§ WHAT YOU ARE ASKED TO DO:
Look through the material below and copy exactly the lines from the line with "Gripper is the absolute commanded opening" to the line with "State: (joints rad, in", those two lines included.

########

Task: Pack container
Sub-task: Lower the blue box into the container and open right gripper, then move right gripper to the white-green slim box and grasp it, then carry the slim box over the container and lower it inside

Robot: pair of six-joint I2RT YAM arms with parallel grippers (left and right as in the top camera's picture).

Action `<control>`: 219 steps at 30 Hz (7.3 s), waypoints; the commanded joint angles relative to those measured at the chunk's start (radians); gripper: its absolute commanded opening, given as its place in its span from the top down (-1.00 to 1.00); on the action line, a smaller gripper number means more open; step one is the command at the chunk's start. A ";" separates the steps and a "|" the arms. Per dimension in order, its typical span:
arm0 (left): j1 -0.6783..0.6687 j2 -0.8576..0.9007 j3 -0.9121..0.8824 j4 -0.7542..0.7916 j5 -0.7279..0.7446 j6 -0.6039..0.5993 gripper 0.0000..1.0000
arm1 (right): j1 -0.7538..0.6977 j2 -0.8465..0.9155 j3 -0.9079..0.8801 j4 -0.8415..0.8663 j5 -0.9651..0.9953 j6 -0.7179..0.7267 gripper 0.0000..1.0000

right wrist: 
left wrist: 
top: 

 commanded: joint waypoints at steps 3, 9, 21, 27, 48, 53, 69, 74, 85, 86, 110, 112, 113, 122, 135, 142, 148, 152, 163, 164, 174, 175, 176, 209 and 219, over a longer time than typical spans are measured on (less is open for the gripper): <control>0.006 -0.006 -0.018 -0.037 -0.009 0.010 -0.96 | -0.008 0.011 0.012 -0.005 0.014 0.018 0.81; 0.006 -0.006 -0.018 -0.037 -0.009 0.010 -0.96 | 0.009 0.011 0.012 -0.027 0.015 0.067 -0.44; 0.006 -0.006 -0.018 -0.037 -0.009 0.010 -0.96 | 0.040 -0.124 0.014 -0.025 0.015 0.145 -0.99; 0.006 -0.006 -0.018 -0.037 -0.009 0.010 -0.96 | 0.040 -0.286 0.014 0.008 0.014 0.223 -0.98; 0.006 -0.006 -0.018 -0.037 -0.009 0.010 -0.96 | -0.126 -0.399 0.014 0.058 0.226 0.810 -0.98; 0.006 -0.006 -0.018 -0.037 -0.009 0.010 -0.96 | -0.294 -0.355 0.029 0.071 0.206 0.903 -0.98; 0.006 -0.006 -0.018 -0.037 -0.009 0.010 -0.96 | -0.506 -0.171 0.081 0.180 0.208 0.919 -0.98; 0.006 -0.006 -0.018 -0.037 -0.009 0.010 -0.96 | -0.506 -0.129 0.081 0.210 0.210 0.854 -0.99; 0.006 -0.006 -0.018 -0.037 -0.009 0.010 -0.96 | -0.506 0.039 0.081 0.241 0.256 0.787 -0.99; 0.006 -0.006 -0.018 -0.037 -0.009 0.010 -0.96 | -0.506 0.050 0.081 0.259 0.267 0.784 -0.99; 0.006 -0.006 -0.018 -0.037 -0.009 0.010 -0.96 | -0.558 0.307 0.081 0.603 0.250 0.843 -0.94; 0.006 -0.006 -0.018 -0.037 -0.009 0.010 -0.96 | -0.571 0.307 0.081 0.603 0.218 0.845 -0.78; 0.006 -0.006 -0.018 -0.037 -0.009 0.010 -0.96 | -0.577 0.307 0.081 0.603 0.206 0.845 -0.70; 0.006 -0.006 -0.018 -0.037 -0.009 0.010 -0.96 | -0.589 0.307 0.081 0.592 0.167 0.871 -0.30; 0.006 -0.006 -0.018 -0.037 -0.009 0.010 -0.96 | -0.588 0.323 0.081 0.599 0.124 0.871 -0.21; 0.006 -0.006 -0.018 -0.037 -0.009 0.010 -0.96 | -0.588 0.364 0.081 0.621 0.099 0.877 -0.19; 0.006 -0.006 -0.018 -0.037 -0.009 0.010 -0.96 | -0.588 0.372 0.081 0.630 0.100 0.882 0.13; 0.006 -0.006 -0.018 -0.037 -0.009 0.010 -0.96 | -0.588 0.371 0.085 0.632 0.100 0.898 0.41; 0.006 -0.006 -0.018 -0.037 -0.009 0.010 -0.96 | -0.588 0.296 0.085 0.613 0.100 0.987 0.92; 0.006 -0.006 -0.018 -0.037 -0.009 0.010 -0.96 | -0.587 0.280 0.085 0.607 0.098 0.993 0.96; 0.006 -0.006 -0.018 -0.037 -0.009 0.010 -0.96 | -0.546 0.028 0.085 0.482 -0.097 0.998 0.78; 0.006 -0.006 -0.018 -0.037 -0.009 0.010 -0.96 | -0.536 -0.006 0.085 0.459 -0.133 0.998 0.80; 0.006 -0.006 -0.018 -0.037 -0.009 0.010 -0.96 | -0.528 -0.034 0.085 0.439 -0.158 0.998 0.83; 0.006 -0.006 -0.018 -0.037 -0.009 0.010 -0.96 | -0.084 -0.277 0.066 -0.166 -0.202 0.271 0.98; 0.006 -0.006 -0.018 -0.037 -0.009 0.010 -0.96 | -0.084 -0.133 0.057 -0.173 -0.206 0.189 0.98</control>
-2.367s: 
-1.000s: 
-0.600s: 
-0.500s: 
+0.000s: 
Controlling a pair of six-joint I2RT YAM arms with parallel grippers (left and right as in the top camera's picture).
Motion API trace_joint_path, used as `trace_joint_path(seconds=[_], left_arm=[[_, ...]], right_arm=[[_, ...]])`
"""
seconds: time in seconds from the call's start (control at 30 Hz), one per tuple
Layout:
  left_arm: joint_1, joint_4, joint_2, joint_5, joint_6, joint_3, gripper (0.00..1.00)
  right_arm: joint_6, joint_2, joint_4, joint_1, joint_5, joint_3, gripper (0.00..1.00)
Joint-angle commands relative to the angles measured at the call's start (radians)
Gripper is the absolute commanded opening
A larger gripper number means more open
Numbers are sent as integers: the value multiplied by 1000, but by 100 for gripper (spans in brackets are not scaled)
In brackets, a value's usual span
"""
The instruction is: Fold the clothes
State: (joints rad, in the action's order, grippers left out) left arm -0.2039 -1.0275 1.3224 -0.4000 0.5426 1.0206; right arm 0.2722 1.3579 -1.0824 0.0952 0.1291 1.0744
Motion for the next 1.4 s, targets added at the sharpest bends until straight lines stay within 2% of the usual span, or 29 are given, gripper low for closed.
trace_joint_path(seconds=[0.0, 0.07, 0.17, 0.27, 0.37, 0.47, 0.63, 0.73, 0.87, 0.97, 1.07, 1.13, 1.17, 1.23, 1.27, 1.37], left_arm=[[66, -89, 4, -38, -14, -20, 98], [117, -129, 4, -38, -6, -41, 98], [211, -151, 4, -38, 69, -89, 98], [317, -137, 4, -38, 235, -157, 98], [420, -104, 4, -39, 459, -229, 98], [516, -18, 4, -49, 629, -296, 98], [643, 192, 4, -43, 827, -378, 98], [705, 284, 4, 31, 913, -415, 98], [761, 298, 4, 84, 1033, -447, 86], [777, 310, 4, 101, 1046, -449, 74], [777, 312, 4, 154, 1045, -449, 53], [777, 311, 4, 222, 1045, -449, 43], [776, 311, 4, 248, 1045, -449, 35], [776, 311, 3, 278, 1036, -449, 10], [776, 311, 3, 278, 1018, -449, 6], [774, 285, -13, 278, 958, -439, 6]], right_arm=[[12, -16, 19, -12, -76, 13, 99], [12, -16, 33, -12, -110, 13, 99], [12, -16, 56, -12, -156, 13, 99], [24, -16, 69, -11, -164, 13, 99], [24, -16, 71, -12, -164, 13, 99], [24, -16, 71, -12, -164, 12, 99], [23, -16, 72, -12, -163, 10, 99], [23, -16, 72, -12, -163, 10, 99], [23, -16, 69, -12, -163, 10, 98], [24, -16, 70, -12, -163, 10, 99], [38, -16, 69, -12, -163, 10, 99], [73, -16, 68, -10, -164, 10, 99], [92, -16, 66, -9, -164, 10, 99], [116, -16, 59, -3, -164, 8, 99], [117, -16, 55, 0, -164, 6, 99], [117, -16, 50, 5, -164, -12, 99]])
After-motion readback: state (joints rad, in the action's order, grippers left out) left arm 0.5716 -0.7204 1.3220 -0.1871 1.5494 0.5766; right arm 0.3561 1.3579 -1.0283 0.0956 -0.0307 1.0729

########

§ YOUR RESPONSE:
Gripper is the absolute commanded opening
A larger gripper number means more open
Numbers are sent as integers: the value multiplied by 1000, but by 100 for gripper (spans in brackets are not scaled)
In brackets, a value's usual span
"""
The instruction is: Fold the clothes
State: (joints rad, in the action's order, grippers left out) left arm -0.2039 -1.0275 1.3224 -0.4000 0.5426 1.0206; right arm 0.2722 1.3579 -1.0824 0.0952 0.1291 1.0744

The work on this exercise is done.